Chennai

Having made its name in real estate assets, Singapore-headquartered CapitaLand Investment Ltd is seriously considering the renewable energy sector as an industry where it can operate and grow in India.

The global real estate investment and management firm’s proposed push towards renewable energy space is aimed at meeting its own clean energy requirements and also emerging as a third-party supplier in the future.

CapitaLand, previously known as Ascendas, has a well-diversified portfolio in India with assets across business parks, logistics, and industrial infrastructure and serviced apartments and data centres in 7 cities in India. With over 3 decades of operations in India, its total assets under management are about ₹31,000 crore.

Renewable energy fund

“I think our own requirements of clean power over the next 5 years would be 1 GW. But we wanted to go beyond that and become a provider to third parties. This is our vision.
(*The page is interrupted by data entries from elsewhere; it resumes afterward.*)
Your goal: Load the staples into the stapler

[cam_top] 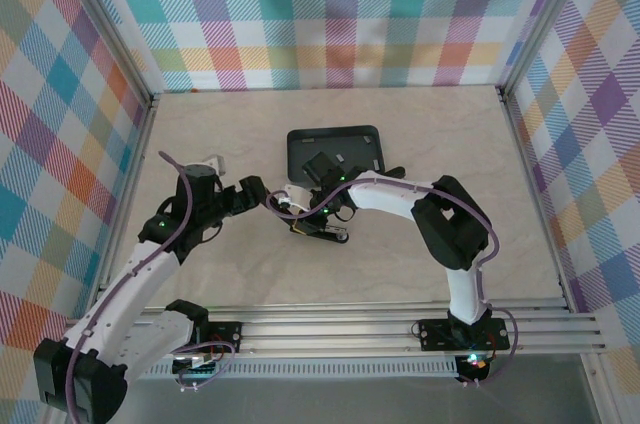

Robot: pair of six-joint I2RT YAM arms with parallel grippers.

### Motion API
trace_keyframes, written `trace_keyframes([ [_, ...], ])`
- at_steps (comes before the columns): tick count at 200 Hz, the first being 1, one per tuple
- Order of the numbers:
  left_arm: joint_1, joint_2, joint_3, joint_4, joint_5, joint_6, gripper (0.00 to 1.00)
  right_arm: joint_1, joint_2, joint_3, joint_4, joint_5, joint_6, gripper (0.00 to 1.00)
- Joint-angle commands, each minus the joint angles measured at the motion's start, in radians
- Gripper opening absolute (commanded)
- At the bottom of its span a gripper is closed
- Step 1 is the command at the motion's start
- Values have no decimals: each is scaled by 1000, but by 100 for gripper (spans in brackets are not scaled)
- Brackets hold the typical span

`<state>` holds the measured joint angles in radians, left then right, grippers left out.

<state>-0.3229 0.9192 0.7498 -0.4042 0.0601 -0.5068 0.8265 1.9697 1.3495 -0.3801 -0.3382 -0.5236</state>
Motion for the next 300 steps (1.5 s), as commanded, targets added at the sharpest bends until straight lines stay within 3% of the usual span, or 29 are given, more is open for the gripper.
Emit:
trace_keyframes([
  [1, 15, 39, -14, -23, 41, -27, 96, 17, 11, 42, 16, -15, 9, 9],
  [75, 21, 125, -74, 2, -7, -14, 84, 25, 21, 28, 38, -10, 29, 11],
  [247, 22, 291, -220, 17, -143, -49, 85, 25, -19, -103, 164, -18, 48, 10],
  [300, 22, 386, -205, 51, -124, -73, 86, 25, -52, -129, 168, -14, 43, 9],
])
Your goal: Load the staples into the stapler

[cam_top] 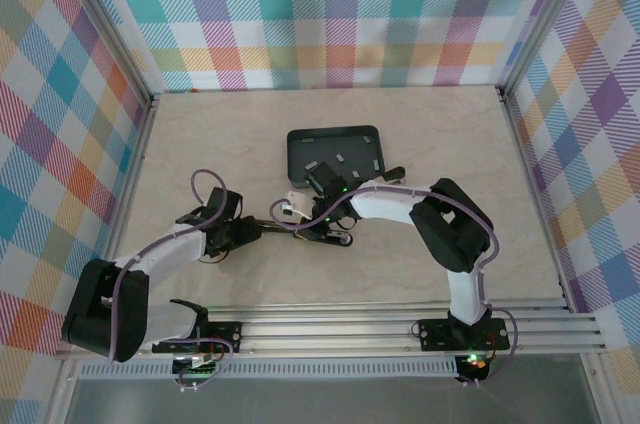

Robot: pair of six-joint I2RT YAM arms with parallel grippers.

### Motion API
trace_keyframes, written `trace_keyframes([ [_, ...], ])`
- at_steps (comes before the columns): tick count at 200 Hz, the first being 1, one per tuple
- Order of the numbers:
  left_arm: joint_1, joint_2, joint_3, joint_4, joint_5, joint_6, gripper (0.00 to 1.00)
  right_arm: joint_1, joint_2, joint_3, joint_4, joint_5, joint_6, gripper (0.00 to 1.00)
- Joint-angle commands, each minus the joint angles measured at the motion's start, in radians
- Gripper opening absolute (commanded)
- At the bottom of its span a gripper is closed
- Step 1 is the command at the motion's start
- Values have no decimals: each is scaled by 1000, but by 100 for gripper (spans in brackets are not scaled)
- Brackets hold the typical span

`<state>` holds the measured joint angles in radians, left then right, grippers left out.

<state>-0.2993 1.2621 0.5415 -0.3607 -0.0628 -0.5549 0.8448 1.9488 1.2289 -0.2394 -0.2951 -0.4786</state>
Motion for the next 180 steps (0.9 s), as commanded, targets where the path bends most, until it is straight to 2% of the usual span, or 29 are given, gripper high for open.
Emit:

In this, we want to demonstrate our capabilities and then we will work out a renewable energy fund,” said Sanjeev Dasgupta, CEO, CapitaLand Investment India (CLI India).

It is gearing up to commission its first renewable project - a solar plant with a capacity of 21 MW - at Thoothukudi shortly. Another 8 MW of capacity will be commissioned later. The commissioned capacity will power its IT parks in and around Chennai.

The company seeks to develop renewable energy as a standalone business in India. Like in its other businesses in India, it plans to have a dedicated team for renewable too with expertise in the industry and to scale the business.

It will be looking at developing both solar and wind power assets. But solar is expected to account for about 80 per cent of the renewable asset, while wind would account for the rest.

‘Progressive policy’

The company said its growth in clean energy assets would be driven by policies. In the south, it finds states such as Karnataka and Tamil Nadu offer favourable policies to develop clean energy assets. “The renewable sector policy in Tamil Nadu is quite progressive,” said Dasgupta.

The company didn’t rule out an acquisition route to grow the clean energy assets. It may look at buying a controlling stake in companies that already have renewable assets and some more new projects under development stages.

In addition to its ongoing investment of about₹5000 crore, CLI has proposed to invest about ₹4500 crore over the next 4-5 years across business parks, data centres, and logistics in Chennai. The investments will be made in ITPC - Radial Road business parks, data center development at Ambattur, and logistics portfolio expansion in Chennai through Ascendas First Space.

Including International Tech Park Chennai - Radial Road (Phase 2: 1.3 million sq ft), close to 10 million sq ft of ‘Grade A’ office space is at various stages of development across key IT Markets in India.